**ABOUT THIS EXERCISE:** The answer must consist of every line in the data below that holds the word "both".

**DATA SHOWN:**
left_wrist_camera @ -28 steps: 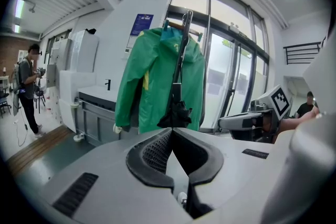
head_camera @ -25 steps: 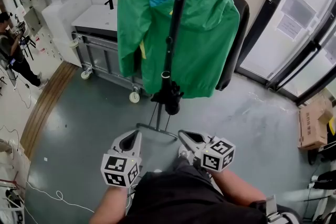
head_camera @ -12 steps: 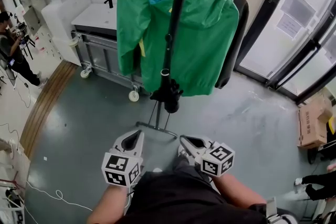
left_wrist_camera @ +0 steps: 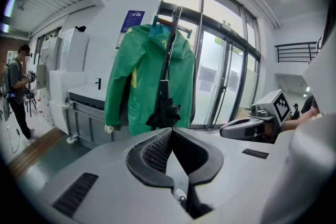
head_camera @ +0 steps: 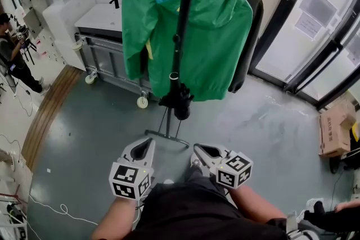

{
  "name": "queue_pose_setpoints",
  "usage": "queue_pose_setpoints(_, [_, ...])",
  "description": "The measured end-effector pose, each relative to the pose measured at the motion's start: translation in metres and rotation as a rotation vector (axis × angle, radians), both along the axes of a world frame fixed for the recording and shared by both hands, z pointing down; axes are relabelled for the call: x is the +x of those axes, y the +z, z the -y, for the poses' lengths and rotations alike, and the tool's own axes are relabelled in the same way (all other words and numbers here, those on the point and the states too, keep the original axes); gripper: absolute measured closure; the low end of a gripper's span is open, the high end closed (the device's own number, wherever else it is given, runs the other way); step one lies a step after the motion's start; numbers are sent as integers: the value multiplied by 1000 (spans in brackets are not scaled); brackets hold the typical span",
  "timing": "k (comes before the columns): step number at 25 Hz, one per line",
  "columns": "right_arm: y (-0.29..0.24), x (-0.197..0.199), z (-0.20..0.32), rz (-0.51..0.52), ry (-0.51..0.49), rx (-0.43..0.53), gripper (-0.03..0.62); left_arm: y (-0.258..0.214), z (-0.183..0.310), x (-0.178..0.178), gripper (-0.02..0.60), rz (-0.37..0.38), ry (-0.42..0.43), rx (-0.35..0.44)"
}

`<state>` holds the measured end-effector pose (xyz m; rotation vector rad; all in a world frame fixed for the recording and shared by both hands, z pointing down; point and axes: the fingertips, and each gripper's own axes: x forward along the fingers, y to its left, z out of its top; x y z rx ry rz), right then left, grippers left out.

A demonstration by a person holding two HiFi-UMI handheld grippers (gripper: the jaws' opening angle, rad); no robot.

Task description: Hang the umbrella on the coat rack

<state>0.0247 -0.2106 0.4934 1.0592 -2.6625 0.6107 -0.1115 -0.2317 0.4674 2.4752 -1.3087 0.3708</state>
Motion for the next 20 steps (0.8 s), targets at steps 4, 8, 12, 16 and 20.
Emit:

**FINISHED TASK:**
  "description": "The measured end-effector pose, each relative to the pose measured at the motion's start: translation in metres and rotation as a rotation vector (axis × angle, radians), both along the axes of a world frame fixed for the recording and shared by both hands, z pointing down; axes are relabelled for the call: x is the +x of those axes, y the +z, z the -y, for the poses' lengths and rotations alike, and the tool's own axes are relabelled in the same way (all other words and numbers here, those on the point and the states too, keep the original axes); gripper: absolute measured closure; the low end of a gripper's span is open, the high end closed (the device's own number, wherever else it is given, runs the other way); step one lies a step after the motion's start; numbers are sent as integers: the value multiplied by 1000 (spans in brackets are not scaled); brackets hold the typical span",
`<state>` holds the measured end-effector pose (xyz m; rotation vector rad; all in a world frame fixed for the recording and shared by both hands, z pointing down; point and axes: the fingertips, and each gripper's own axes: x forward along the fingers, y to its left, z out of its top; x y z rx ry rz), right then left, grippers left out.

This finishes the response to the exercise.